Posted: Mon Jan 25, 2010 5:06 pm
by chulett
That's one way, sure: 1 = new group, 0 = not. Or a simple stage variable holding the concatenated values from all fields that make up the 'group'. First time checking a 'previous' value against a current value?

Posted: Mon Jan 25, 2010 7:29 pm
by ray.wurlod
Easier approach. Use a standard fork-join design, with an Aggregator to calculate the count per group. After the join filter on count <= 5.

Posted: Mon Jan 25, 2010 9:26 pm
by chulett
Hmmm... they want the first five per group, not just groups that have that many.

Posted: Tue Jan 26, 2010 5:14 am
by ray.wurlod
Yes, that's why the filter operator is <= downstream of the Join stage. Upon re-examination you not use an Aggregator to count - you would use a Transformer to generate a counter per group. Which is close to the original suggestions.

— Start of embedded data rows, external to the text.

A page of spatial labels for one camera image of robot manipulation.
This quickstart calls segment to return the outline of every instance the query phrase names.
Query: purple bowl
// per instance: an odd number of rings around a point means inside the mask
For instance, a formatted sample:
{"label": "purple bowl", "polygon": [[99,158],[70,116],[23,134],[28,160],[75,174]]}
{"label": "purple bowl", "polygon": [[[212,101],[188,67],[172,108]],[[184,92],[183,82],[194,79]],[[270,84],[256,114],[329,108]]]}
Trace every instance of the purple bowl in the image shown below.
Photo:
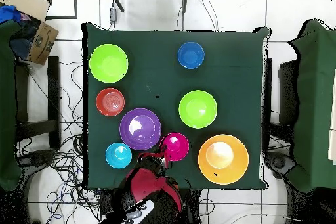
{"label": "purple bowl", "polygon": [[121,119],[119,132],[123,142],[133,150],[148,150],[161,137],[161,123],[152,111],[136,108]]}

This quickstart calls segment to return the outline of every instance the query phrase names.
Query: orange bowl
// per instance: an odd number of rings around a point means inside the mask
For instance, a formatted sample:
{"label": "orange bowl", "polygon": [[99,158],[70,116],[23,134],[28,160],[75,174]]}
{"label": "orange bowl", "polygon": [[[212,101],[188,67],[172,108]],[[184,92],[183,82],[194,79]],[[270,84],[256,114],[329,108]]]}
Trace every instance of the orange bowl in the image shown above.
{"label": "orange bowl", "polygon": [[234,136],[220,134],[206,140],[199,150],[198,166],[210,182],[229,185],[245,174],[249,154]]}

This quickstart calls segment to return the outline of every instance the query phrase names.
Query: red bowl
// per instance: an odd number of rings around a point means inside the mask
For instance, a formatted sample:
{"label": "red bowl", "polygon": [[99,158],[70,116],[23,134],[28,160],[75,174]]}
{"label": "red bowl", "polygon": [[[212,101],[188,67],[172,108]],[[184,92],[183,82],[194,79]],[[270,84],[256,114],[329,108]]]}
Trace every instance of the red bowl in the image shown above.
{"label": "red bowl", "polygon": [[119,90],[106,88],[97,95],[96,106],[103,115],[113,117],[123,110],[125,99]]}

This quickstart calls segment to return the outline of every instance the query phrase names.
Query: magenta bowl
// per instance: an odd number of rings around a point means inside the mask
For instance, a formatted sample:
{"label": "magenta bowl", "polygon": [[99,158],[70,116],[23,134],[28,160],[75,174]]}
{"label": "magenta bowl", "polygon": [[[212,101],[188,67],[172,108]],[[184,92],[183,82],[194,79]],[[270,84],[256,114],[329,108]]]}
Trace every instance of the magenta bowl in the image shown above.
{"label": "magenta bowl", "polygon": [[167,146],[165,151],[166,157],[172,162],[178,162],[186,157],[189,152],[189,141],[181,133],[173,132],[167,134],[162,138],[160,142],[160,147],[163,149]]}

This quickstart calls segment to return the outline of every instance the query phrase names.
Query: blue cloth
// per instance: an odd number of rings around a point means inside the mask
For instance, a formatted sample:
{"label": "blue cloth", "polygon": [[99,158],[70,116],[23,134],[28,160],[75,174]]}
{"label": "blue cloth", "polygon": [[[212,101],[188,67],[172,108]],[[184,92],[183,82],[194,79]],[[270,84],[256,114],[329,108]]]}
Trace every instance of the blue cloth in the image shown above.
{"label": "blue cloth", "polygon": [[19,22],[21,14],[15,9],[15,6],[2,6],[0,7],[0,23],[8,20]]}

Posted: Tue Jan 26, 2010 6:31 am
by chulett
Ah... counter per group, gotcha. Saying 'count per group' made me misunderestimate you. :wink:

Posted: Wed Jan 27, 2010 6:26 am
by srinivas.g
Just use stage varaibles:

Prev-->curr
Curr-->input coloumn
If(prev=curr) then c+1 esle 0 -->C

In Constraint use C<5

Posted: Wed Jan 27, 2010 8:48 am
by chulett
:!: In that order? If you are going to suggest a stage variable solution that relies on them being in the correct order to function properly, please make sure you post them in the correct order.

Three doesn't hurt but you only really need two variables and I would number things differently to make it a little more obvious what the end result needs to be.

Code: Select all

svCounter ->  If link.column = svPrevious then svCounter + 1 Else 1
svPrevious -> link.column
In the output link, use a constraint of svCounter <= 5.

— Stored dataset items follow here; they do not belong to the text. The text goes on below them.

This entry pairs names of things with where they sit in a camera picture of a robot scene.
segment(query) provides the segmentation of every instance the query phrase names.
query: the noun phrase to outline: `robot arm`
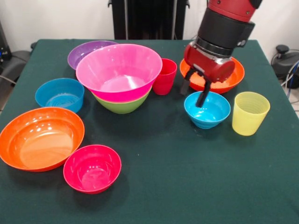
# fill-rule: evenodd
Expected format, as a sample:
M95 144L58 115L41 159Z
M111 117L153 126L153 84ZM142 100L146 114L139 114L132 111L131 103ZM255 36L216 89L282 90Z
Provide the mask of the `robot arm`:
M255 24L250 19L262 0L210 0L195 41L185 49L190 70L181 87L185 94L191 75L203 76L206 84L196 106L202 107L211 83L224 82L235 69L231 55L244 47Z

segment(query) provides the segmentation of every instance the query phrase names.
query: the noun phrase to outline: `green tablecloth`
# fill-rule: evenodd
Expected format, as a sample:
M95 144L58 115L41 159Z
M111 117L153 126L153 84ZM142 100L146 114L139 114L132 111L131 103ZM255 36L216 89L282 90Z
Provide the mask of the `green tablecloth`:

:idea: Me, I would probably use a third stage variable named svCurrent if the 'current group' consisted of several fields concatenated together. This to do the concatenation only once per record, especially if the comparison needs to be made more than once and (again) to keep things a little easier to read.

Code: Select all

svCurrent ->  Link.ColA : '|' : Link.ColB : '|' : Link.ColC
svCounter ->  If svCurrent = svPrevious then svCounter + 1 Else 1
svPrevious -> svCurrent

Posted: Tue Feb 02, 2010 8:52 am
by Nicole
This is the solution I decided to use -

Using the sort stage - sorted by the 2 columns that I need to keep 5 duplicates. I set 'create key change column = true' and in the transformer stage - COUNTER stage variable derivation "If (DSLink20.keyChange = "1") Then COUNTER = 1 Else COUNTER + 1"

So I reset the counter to 1 each time the columns changed and added the constraint COUNTER <= 5

This seems to work and thanks to the group for helping me figure this out!